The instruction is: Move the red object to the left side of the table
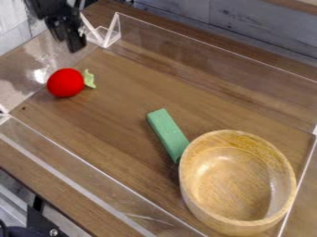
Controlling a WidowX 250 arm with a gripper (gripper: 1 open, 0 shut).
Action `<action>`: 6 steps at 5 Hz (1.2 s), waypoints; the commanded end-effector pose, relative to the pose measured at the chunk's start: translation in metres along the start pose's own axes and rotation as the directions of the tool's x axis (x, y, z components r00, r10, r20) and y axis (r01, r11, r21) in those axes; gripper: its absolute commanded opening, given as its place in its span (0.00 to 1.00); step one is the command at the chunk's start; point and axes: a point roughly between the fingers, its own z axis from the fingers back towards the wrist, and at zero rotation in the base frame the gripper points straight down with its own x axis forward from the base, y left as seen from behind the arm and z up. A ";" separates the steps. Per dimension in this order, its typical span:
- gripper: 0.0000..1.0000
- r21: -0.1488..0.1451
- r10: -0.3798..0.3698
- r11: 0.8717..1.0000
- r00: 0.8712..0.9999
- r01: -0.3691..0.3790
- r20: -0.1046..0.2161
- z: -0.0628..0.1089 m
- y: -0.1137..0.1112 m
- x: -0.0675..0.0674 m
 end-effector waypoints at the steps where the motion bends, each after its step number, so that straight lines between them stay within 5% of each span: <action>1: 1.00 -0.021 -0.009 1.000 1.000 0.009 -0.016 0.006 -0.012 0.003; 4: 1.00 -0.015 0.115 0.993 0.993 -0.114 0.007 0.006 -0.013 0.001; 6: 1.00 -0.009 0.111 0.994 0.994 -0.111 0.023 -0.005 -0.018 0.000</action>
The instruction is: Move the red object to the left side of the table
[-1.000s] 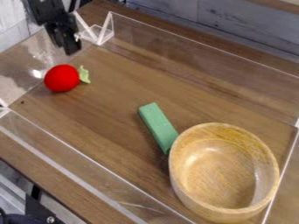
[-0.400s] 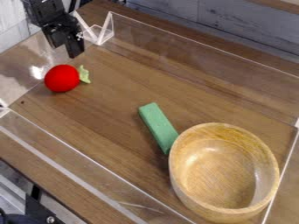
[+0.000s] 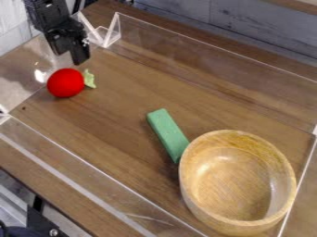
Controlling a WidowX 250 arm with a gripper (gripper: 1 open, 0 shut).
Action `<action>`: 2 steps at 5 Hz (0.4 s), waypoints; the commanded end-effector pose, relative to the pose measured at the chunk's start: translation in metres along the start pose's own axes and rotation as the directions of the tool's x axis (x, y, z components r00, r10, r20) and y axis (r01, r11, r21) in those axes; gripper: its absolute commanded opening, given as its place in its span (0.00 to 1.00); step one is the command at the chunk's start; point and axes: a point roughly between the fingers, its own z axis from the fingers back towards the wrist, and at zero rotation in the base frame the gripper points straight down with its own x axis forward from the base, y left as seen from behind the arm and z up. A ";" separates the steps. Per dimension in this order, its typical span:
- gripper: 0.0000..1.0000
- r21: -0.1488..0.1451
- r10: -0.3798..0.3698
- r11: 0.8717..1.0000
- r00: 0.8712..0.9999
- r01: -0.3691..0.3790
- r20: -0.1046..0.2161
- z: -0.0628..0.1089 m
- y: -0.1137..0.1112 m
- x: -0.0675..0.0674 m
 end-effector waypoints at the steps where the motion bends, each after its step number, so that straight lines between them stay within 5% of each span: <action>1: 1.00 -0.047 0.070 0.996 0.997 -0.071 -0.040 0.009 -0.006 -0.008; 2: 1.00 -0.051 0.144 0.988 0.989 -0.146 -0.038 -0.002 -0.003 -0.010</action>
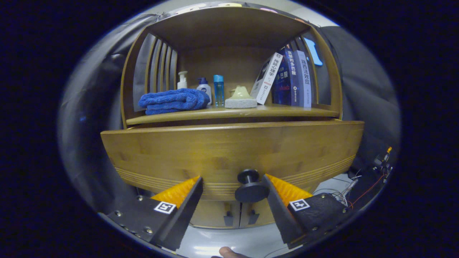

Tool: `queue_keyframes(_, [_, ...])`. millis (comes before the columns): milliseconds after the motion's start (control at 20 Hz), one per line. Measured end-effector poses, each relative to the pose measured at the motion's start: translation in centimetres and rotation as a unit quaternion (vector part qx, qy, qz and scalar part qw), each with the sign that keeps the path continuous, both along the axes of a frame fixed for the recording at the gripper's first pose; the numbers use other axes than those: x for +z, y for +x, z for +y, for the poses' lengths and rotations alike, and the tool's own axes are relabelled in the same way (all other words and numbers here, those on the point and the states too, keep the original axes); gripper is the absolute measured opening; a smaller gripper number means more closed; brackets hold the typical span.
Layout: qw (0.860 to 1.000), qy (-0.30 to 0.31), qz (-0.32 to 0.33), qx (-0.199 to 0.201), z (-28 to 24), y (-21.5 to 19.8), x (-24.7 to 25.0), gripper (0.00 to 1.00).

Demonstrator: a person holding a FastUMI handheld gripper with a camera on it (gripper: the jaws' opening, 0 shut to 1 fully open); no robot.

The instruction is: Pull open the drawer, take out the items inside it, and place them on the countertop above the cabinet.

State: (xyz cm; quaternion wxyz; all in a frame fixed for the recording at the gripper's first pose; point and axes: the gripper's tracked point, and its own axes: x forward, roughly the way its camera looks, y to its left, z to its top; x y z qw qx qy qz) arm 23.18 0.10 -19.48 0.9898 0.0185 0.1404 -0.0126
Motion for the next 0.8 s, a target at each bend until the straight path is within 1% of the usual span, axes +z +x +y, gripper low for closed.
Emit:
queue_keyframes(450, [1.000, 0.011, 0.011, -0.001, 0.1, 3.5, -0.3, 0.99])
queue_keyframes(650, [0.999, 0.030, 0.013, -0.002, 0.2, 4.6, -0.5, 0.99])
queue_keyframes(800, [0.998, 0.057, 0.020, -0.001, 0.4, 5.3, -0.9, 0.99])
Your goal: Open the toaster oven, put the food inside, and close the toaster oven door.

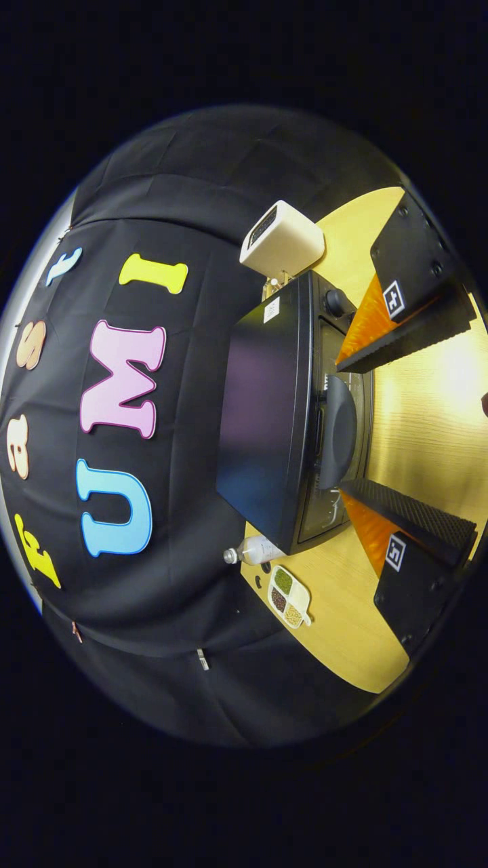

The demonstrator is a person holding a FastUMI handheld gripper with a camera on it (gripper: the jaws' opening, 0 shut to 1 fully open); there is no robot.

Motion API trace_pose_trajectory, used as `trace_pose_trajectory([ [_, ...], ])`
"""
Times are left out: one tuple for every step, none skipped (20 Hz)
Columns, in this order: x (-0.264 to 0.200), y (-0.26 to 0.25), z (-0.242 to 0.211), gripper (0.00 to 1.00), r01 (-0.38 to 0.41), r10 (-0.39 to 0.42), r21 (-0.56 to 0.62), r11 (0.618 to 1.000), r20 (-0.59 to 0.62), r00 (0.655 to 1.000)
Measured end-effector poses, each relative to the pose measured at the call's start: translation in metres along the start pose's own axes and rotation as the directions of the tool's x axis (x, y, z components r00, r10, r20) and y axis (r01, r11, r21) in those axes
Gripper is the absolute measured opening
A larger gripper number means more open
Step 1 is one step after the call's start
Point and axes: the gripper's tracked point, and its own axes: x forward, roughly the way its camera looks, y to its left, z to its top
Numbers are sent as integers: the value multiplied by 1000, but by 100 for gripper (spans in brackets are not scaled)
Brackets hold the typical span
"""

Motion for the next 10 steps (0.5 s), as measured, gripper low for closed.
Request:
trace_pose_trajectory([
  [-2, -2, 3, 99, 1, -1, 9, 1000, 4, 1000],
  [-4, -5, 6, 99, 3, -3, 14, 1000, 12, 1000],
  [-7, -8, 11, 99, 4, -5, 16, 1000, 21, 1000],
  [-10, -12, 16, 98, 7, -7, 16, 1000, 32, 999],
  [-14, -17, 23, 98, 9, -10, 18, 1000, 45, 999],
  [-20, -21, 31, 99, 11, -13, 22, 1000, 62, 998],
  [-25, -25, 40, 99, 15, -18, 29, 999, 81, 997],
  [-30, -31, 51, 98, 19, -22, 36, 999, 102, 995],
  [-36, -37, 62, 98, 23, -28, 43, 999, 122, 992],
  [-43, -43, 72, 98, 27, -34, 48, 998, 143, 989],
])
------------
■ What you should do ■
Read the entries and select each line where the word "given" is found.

■ Completed exercise ■
Action `<action>`: 6 steps at 5 Hz (1.2 s), waypoints; the commanded end-effector pose, relative to the pose measured at the chunk's start: translation in metres along the start pose's own axes and rotation as the directions of the tool's x axis (x, y, z components r00, r10, r20) and y axis (r01, r11, r21) in those axes; gripper: its absolute commanded opening, given as its place in its span (0.00 to 1.00); step one is the command at the chunk's start; point and axes: a point roughly between the fingers, its own z axis from the fingers back towards the wrist, and at zero rotation in the base frame the gripper points straight down with its own x axis forward from the base, y left as seen from behind the arm and z up. A ";" separates the steps. Per dimension in this order, its typical span:
Action `<action>`: 2 steps at 5 Hz (0.4 s), waypoints; the commanded end-effector pose, relative to the pose measured at the chunk's start: translation in metres along the start pose's own axes and rotation as the directions of the tool's x axis (x, y, z components r00, r10, r20) and y axis (r01, r11, r21) in those axes; gripper: its absolute commanded opening, given as its place in its span (0.00 to 1.00); step one is the command at the chunk's start; point and axes: a point roughly between the fingers, its own z axis from the fingers back towards the wrist, and at zero rotation in the base frame the gripper points straight down with its own x axis forward from the base, y left as seen from behind the arm and z up. A ";" separates the steps. Per dimension in this order, its typical span:

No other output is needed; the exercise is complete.